** Work request **
Nothing in the records may change. Output them all exactly.

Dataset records
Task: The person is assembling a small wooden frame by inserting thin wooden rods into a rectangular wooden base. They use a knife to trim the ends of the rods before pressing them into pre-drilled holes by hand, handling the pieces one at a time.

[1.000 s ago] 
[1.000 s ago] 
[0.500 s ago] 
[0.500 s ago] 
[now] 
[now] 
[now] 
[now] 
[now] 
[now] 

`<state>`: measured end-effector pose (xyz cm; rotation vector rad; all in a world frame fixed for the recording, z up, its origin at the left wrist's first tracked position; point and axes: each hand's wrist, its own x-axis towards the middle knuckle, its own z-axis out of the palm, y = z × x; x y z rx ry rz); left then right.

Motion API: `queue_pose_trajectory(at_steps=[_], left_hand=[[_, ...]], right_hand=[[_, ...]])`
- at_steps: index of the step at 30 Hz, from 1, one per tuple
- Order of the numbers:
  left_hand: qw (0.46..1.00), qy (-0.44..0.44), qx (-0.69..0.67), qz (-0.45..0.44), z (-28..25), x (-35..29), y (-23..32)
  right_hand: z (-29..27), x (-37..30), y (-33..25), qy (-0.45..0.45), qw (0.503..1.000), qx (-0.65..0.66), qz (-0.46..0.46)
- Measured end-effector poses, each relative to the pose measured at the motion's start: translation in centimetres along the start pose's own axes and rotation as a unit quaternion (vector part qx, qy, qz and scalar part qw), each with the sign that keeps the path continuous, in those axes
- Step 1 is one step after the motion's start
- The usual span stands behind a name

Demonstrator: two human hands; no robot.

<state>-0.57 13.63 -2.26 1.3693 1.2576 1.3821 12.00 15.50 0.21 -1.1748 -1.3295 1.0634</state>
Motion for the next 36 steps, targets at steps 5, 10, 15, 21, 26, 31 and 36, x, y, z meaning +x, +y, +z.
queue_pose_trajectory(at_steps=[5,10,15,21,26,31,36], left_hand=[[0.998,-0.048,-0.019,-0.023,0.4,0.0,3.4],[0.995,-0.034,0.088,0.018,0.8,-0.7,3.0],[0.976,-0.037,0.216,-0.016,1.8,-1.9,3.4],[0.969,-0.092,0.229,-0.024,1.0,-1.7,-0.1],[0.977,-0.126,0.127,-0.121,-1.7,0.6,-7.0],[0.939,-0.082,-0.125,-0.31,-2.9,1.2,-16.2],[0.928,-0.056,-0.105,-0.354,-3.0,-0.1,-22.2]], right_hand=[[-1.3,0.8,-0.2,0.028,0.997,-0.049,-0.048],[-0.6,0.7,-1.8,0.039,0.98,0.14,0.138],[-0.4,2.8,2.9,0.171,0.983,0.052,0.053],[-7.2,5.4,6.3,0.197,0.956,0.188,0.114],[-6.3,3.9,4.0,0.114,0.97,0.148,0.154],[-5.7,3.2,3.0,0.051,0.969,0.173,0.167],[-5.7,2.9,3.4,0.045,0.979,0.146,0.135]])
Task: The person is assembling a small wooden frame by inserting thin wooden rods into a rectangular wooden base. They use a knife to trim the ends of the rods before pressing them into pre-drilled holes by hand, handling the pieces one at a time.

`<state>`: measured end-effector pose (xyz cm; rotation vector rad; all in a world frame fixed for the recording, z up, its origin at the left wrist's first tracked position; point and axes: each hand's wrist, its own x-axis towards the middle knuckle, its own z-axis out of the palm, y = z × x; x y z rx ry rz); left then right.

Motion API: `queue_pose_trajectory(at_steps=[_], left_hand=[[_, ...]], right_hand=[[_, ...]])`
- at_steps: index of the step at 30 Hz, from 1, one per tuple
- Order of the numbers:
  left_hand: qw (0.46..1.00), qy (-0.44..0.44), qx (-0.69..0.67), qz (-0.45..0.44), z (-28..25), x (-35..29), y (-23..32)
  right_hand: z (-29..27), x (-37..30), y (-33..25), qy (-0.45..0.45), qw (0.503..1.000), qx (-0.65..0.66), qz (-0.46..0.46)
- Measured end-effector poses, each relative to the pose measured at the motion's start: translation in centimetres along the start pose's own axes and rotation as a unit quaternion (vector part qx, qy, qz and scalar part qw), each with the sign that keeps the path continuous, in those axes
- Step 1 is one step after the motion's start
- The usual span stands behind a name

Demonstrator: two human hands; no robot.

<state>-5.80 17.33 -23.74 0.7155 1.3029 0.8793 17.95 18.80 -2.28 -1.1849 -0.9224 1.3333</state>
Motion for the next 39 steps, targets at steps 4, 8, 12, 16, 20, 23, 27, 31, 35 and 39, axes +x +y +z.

** Answer space **
Task: The person is assembling a small wooden frame by inserting thin wooden rods into a rectangular wooden base. They use a knife to trim the ends of the rods before pressing them into pre-drilled holes by hand, handling the pieces one at a time.

[1.000 s ago] 
[1.000 s ago] 
[0.500 s ago] 
[0.500 s ago] 
[now] 
[now] 
[now] 
[now] 
[now] 
[now] 

`<state>`: measured end-effector pose (xyz cm; rotation vector rad; all in a world frame fixed for the recording, z up, its origin at the left wrist's first tracked position; point and axes: each hand's wrist, its own x-axis towards the middle knuckle, its own z-axis out of the palm, y = z × x; x y z rx ry rz); left then right.

Motion API: `queue_pose_trajectory(at_steps=[_], left_hand=[[_, ...]], right_hand=[[_, ...]])`
- at_steps: index of the step at 30 Hz, from 1, one per tuple
- Order of the numbers:
  left_hand: qw (0.46..1.00), qy (-0.44..0.44), qx (-0.69..0.67), qz (-0.45..0.44), z (-28..25), x (-35..29), y (-23..32)
  right_hand: z (-29..27), x (-37..30), y (-33..25), qy (-0.45..0.45), qw (0.503..1.000), qx (-0.65..0.66), qz (-0.46..0.46)
- Measured end-effector poses, each relative to the pose measured at the motion's start: translation in centimetres along the start pose's own axes and rotation as a unit quaternion (vector part qx, qy, qz and scalar part qw), each with the sign that keeps the path continuous, in those axes
- Step 1 is one step after the motion's start
- The usual span stands behind a name

Demonstrator: two human hands; no robot.

<state>-0.57 13.63 -2.26 1.3693 1.2576 1.3821 12.00 15.50 0.21 -1.1748 -1.3295 1.0634</state>
Motion for the next 36 steps, targets at steps 5, 10, 15, 21, 26, 31 and 36, x, y, z meaning +x, +y, +z.
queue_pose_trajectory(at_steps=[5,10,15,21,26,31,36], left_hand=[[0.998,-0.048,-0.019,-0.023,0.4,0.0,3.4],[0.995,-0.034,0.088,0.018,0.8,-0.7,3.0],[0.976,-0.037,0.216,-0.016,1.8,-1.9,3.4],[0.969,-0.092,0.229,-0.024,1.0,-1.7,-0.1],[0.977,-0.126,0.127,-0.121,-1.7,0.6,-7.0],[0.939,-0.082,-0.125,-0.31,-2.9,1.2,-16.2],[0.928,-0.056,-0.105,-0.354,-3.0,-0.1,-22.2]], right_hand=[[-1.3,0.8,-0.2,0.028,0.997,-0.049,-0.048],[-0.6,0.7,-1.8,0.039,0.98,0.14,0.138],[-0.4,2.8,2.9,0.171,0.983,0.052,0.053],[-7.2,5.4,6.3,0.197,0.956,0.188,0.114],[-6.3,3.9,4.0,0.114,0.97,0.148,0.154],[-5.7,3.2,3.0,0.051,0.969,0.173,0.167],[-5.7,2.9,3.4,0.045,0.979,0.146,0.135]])
Task: The person is assembling a small wooden frame by inserting thin wooden rods into a rectangular wooden base. They use a knife to trim the ends of the rods before pressing them into pre-drilled holes by hand, handling the pieces one at a time.

`<state>`: measured end-effector pose (xyz cm; rotation vector rad; all in a world frame fixed for the recording, z up, its origin at the left wrist's first tracked position; point and axes: each hand's wrist, its own x-axis towards the middle knuckle, its own z-axis out of the palm, y = z × x; x y z rx ry rz); left then right.

Motion API: `queue_pose_trajectory(at_steps=[_], left_hand=[[_, ...]], right_hand=[[_, ...]])`
- at_steps: index of the step at 30 Hz, from 1, one per tuple
- Order of the numbers:
  left_hand: qw (0.46..1.00), qy (-0.44..0.44), qx (-0.69..0.67), qz (-0.45..0.44), z (-28..25), x (-35..29), y (-23..32)
  right_hand: z (-29..27), x (-37..30), y (-33..25), qy (-0.45..0.45), qw (0.503..1.000), qx (-0.65..0.66), qz (-0.46..0.46)
- Measured end-effector poses, each relative to the pose measured at the motion's start: translation in centimetres along the start pose's own axes and rotation as a unit quaternion (vector part qx, qy, qz and scalar part qw), each with the sign that keeps the path continuous, in those axes
- Step 1 is one step after the motion's start
- The usual span stands behind a name

Demonstrator: two human hands; no robot.

<state>-5.80 17.33 -23.74 0.7155 1.3029 0.8793 17.95 18.80 -2.28 -1.1849 -0.9224 1.3333</state>
Motion for the next 39 steps, targets at steps 4, 8, 12, 16, 20, 23, 27, 31, 35 and 39, axes +x +y +z.

This output requires nothing more.